— Required work —
Exact copy, no pictures: output each line below as it stands.

— Supplied information —

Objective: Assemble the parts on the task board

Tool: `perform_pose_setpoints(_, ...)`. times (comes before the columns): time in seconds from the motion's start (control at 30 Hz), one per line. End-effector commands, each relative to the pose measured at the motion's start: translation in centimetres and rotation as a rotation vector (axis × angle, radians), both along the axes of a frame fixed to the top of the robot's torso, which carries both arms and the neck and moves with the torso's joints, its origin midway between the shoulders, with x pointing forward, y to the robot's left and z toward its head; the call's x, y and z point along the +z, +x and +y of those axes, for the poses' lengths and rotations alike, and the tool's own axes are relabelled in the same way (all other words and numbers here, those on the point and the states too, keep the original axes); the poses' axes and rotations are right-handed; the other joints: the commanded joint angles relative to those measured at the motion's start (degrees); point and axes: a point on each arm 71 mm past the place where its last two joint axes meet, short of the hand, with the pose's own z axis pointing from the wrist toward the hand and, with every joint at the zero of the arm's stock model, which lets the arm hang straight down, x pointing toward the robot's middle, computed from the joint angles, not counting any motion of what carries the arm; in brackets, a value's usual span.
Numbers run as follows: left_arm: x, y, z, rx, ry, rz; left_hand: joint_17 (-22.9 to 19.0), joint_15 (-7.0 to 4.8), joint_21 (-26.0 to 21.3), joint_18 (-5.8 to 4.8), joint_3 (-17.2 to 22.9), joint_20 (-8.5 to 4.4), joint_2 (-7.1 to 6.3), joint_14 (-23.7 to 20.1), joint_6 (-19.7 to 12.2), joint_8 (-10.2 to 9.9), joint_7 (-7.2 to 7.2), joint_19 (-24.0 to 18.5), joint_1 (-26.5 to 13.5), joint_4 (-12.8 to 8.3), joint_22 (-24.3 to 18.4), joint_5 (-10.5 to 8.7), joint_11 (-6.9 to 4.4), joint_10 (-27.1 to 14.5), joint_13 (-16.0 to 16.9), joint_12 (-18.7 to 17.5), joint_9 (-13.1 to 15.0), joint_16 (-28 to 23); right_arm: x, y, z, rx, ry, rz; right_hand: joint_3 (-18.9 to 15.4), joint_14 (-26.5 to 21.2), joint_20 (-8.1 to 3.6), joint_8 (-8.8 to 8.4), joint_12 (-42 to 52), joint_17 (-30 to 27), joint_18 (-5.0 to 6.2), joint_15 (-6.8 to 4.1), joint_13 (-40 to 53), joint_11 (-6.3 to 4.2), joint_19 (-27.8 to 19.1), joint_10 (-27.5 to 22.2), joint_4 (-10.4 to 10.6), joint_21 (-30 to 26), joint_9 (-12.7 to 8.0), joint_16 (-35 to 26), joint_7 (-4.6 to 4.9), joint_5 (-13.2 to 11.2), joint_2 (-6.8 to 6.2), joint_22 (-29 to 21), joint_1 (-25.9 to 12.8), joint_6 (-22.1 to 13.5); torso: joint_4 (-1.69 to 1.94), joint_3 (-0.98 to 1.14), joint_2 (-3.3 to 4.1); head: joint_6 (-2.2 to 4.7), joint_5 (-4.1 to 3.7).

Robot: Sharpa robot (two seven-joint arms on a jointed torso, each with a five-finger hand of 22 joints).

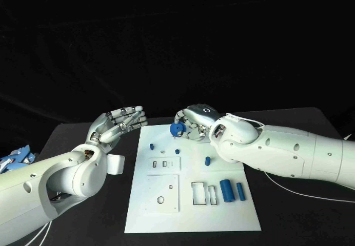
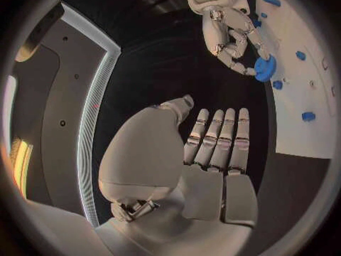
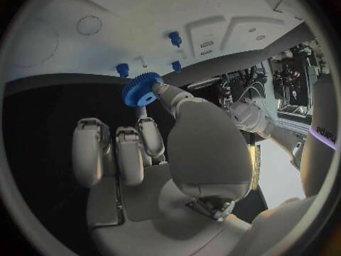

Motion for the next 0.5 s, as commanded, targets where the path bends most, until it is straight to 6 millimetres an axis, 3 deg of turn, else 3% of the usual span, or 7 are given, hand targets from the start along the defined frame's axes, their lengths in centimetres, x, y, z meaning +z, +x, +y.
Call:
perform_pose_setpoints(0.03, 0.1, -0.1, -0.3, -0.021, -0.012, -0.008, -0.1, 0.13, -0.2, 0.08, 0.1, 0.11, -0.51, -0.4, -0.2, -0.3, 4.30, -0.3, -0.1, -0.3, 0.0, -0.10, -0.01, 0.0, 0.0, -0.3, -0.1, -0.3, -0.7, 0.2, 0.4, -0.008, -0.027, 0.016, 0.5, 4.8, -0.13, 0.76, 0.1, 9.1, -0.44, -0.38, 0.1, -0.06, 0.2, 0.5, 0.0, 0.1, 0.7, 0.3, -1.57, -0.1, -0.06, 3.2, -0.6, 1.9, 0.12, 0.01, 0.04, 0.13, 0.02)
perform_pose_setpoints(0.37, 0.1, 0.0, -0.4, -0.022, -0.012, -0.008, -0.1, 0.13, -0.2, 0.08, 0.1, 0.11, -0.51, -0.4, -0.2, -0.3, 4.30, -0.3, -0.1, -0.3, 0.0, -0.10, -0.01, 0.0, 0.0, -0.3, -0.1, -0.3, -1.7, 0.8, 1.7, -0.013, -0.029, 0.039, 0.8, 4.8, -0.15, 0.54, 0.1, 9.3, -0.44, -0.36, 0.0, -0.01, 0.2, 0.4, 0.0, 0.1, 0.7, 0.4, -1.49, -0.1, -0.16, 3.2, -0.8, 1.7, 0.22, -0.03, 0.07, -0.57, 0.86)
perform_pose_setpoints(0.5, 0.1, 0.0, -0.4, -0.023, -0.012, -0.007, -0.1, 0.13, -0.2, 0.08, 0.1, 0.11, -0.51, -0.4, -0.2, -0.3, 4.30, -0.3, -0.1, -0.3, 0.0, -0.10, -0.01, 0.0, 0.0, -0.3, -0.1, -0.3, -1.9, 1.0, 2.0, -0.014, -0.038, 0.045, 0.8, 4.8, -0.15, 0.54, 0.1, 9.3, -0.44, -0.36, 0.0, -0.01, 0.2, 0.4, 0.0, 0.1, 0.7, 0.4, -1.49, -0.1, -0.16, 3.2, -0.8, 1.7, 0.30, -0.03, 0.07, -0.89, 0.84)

— Task result —
Objective: Assemble the parts on the task board

Tool: `perform_pose_setpoints(_, ...)`. times (comes before the columns): time in seconds from the motion's start (control at 30 Hz), one per line. End-effector commands, each relative to the pose measured at the motion's start: translation in centimetres and rotation as a rotation vector (axis × angle, radians), both along the axes of a frame fixed to the top of the robot's torso, which carries both arms and the neck and moves with the torso's joints, its origin midway between the shoulders, with x pointing forward, y to the robot's left and z toward its head; the call's x, y and z point along the +z, +x and +y of those axes, for the poses' lengths and rotations alike, and the tool's own axes are relabelled in the same way (all other words and numbers here, those on the point and the states too, keep the original axes); the poses' axes and rotations are right-handed; the other joints: the commanded joint angles relative to those measured at the motion's start (degrees); point and axes: a point on each arm 71 mm past the place where its last two joint axes meet, short of the hand, with the pose's own z axis pointing from the wrist toward the hand and, with every joint at the zero of the arm's stock model, which lets the arm hang straight down, x pointing toward the robot's middle, computed from the joint angles, not counting any motion of what carries the arm; in brackets, a value's usual span.
Numbers run as follows: left_arm: x, y, z, rx, ry, rz; left_hand: joint_17 (-22.9 to 19.0), joint_15 (-7.0 to 4.8), joint_21 (-26.0 to 21.3), joint_18 (-5.8 to 4.8), joint_3 (-17.2 to 22.9), joint_20 (-8.5 to 4.4), joint_2 (-7.1 to 6.3), joint_14 (-23.7 to 20.1), joint_6 (-19.7 to 12.2), joint_8 (-10.2 to 9.9), joint_7 (-7.2 to 7.2), joint_19 (-24.0 to 18.5), joint_1 (-26.5 to 13.5), joint_4 (-12.8 to 8.3), joint_22 (-24.3 to 18.4), joint_5 (-10.5 to 8.7), joint_11 (-6.9 to 4.4), joint_10 (-27.1 to 14.5), joint_13 (-16.0 to 16.9), joint_12 (-18.7 to 17.5), joint_9 (-13.1 to 15.0), joint_16 (-28 to 23); right_arm: x, y, z, rx, ry, rz; right_hand: joint_3 (-18.9 to 15.4), joint_14 (-26.5 to 21.2), joint_20 (-8.1 to 3.6), joint_8 (-8.8 to 8.4), joint_12 (-42 to 52), joint_17 (-30 to 27), joint_18 (-5.0 to 6.2), joint_15 (-6.8 to 4.1), joint_13 (-40 to 53), joint_11 (-6.3 to 4.2), joint_19 (-27.8 to 19.1), joint_10 (-27.5 to 22.2), joint_4 (-10.4 to 10.6), joint_21 (-30 to 26), joint_9 (-12.7 to 8.0), joint_16 (-35 to 26), joint_7 (-4.6 to 4.9), joint_5 (-13.2 to 11.2), joint_2 (-6.8 to 6.2), joint_22 (-29 to 21), joint_1 (-25.9 to 12.8), joint_6 (-22.1 to 13.5); torso: joint_4 (-1.69 to 1.94), joint_3 (-0.98 to 1.14), joint_2 (-3.3 to 4.1); head: joint_6 (-2.2 to 4.7), joint_5 (-4.1 to 3.7).

Robot: Sharpa robot (two seven-joint arms on a jointed torso, each with a five-finger hand of 22 joints).


Motion for the next 0.5 s, as commanded, targets where the path bends most, until it is straight to 6 millimetres an axis, 3 deg of turn, else 3% of the usual span, or 7 are given, hand targets from the start along the defined frame's axes, their lengths in centimetres, x, y, z meaning +z, +x, +y.
Call:
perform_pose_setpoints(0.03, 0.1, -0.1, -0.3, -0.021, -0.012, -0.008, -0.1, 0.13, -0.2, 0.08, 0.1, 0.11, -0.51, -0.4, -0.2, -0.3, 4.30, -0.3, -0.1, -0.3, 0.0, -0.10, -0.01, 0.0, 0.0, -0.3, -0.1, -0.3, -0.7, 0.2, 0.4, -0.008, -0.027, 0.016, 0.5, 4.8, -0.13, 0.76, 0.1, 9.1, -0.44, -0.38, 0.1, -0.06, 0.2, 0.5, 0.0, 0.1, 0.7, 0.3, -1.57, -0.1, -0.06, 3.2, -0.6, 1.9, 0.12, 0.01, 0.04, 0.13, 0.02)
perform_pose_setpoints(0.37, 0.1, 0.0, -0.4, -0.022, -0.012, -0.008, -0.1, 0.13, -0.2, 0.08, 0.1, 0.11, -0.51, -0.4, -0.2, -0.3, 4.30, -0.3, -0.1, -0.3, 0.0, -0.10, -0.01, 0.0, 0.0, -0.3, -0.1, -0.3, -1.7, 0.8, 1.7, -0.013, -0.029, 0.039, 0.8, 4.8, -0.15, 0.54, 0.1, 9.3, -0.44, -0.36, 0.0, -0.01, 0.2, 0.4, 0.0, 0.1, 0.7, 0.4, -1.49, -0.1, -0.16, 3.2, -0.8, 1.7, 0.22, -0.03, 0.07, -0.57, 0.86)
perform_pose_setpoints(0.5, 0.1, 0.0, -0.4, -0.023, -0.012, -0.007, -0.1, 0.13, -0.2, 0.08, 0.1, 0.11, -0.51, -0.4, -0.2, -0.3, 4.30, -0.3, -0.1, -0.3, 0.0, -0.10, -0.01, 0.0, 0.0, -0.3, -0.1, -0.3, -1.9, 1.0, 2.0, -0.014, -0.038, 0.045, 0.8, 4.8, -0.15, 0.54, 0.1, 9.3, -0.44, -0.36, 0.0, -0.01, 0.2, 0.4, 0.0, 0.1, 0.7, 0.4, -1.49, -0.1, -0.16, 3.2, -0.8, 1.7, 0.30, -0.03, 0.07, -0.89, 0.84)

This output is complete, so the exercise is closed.